Male bonding, Gallic style

Lest you think that Hollywood has a monopoly on the "Magical Negro" figure, the award-winning French hit The Intouchables illustrates that cinematic stereotypes can easily cross borders. Granted, the movie's version of this unfortunate character type, a Senegalese immigrant named Driss (Omar Sy, who won a César -- the French equivalent of an Oscar -- for his performance) doesn't exactly conform to the model popularized by Morgan Freeman's Hoke Colburn or Will Smith's Bagger Vance. He's brash and outspoken instead of stately and reserved and, initially at least, he isn't the least bit interested in helping to improve the life of his designated white friend, wealthy paraplegic Philippe (François Cluzet).

An emotionally distant, easily frustrated man, Philippe has a revolving door of caregivers, few of whom are able to stay on the job for longer than a month or so. Driss is one of the latest applicants for the unenviable position of spending time with this crank -- as well as taking care of such basic duties as bathing and dressing him -- and he couldn't desire the job any less. He only turns up for the interview in the first place to get a form signed that will secure his unemployment benefits. But Philippe unexpectedly takes a liking to this bold, fearless individual and hires him on a trial basis (over the objections of his staff and friends) giving him a place to live in his sizeable mansion and a healthy stipend.

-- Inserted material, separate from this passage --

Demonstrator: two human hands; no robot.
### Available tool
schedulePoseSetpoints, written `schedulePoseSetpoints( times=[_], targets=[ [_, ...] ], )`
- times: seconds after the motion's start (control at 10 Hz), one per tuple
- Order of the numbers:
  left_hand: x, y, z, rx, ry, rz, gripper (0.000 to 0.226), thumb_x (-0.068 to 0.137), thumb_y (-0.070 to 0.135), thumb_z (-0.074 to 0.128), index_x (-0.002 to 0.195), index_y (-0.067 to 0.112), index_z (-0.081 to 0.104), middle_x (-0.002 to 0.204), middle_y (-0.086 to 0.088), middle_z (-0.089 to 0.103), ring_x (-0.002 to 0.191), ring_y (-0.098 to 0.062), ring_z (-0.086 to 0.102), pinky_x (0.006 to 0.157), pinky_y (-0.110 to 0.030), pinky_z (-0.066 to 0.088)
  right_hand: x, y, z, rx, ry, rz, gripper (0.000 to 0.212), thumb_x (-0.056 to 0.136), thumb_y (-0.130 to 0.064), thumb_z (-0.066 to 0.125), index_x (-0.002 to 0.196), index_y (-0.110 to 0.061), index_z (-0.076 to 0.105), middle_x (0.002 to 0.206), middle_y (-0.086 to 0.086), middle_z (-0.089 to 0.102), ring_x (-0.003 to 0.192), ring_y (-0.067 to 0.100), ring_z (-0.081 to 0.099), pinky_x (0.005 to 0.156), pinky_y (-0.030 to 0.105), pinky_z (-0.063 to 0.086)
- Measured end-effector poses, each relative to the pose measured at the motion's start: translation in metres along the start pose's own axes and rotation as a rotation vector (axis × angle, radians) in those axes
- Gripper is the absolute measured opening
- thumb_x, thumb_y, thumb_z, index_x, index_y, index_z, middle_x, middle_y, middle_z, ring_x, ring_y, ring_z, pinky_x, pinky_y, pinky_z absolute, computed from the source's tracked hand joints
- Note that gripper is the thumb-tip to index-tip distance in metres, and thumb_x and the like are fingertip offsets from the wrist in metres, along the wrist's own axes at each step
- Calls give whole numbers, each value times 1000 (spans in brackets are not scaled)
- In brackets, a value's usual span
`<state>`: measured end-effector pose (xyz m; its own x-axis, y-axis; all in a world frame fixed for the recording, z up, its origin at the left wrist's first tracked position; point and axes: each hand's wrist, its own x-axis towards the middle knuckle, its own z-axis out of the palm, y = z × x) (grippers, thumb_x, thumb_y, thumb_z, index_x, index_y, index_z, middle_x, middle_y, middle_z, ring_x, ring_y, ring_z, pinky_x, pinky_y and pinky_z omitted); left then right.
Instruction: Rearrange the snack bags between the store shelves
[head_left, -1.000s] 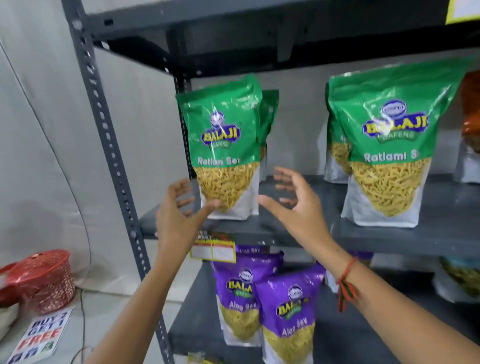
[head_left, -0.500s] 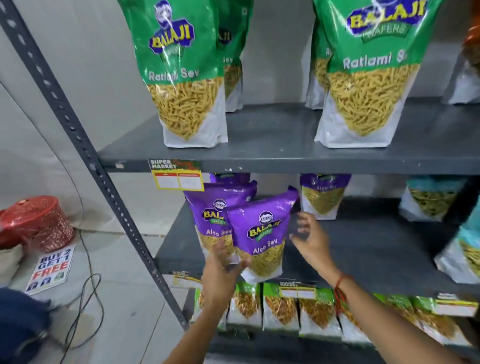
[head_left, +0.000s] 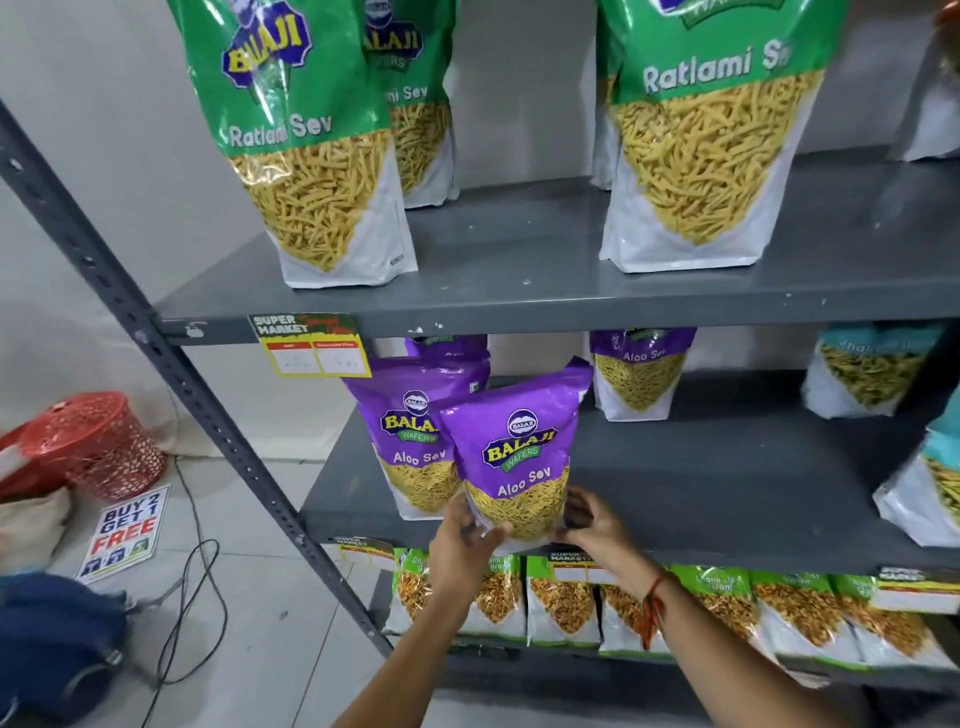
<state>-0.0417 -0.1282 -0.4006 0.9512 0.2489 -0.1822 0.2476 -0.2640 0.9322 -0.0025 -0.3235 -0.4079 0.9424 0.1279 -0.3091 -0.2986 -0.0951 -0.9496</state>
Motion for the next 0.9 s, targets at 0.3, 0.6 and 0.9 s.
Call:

You can probably guess where this odd couple relationship is going and you'd be exactly right. Just like Hoke and Miss Daisy and Bagger and Rannulph, Driss teaches Philippe how to loosen up, let his proverbial hair down and enjoy life instead of hiding from it. In return, Philippe gives Driss a sense of responsibility and adds some structure to his previously aimless life. They further solidify their brotherly bond through such stunts as paragliding through the French Alps and hooking Philippe up with the hot woman he's been exchanging letters with. Eventually, everyone in Philippe's house comes to embrace Driss and his unconventional ways, casting off their stuffy, fuddy-duddy attitudes and shaking their groove thangs to the driving beat of Driss's favorite musical act, Earth Wind & Fire. (Expect that to be changed to Jay-Z for the inevitable American remake.)

Conspicuously not mentioned amongst any of this is the racial and class divide between the two main characters. That's obviously by design; writer/directors Olivier Nakache and Eric Toledano are primarily out to tell a story about how friendship bridges all cultural and societal gaps. (It's worth noting that The Intouchables is based on a true story and the real Driss and Philippe appear in video footage during the closing credits.) It's a sweet sentiment and Sy and Cluzet are so appealing in these roles that you want to buy into the rosy, harmonious picture of male bonding that the film presents. But reality is rarely that simple and The Intouchables does both the audience and the men whose story inspired the movie a disservice by studiously avoiding the larger conflicts that can block the road to peace, love and understanding. In trying to tell the story of an honest, sincere friendship, the movie comes off as an entirely dishonest and insincere.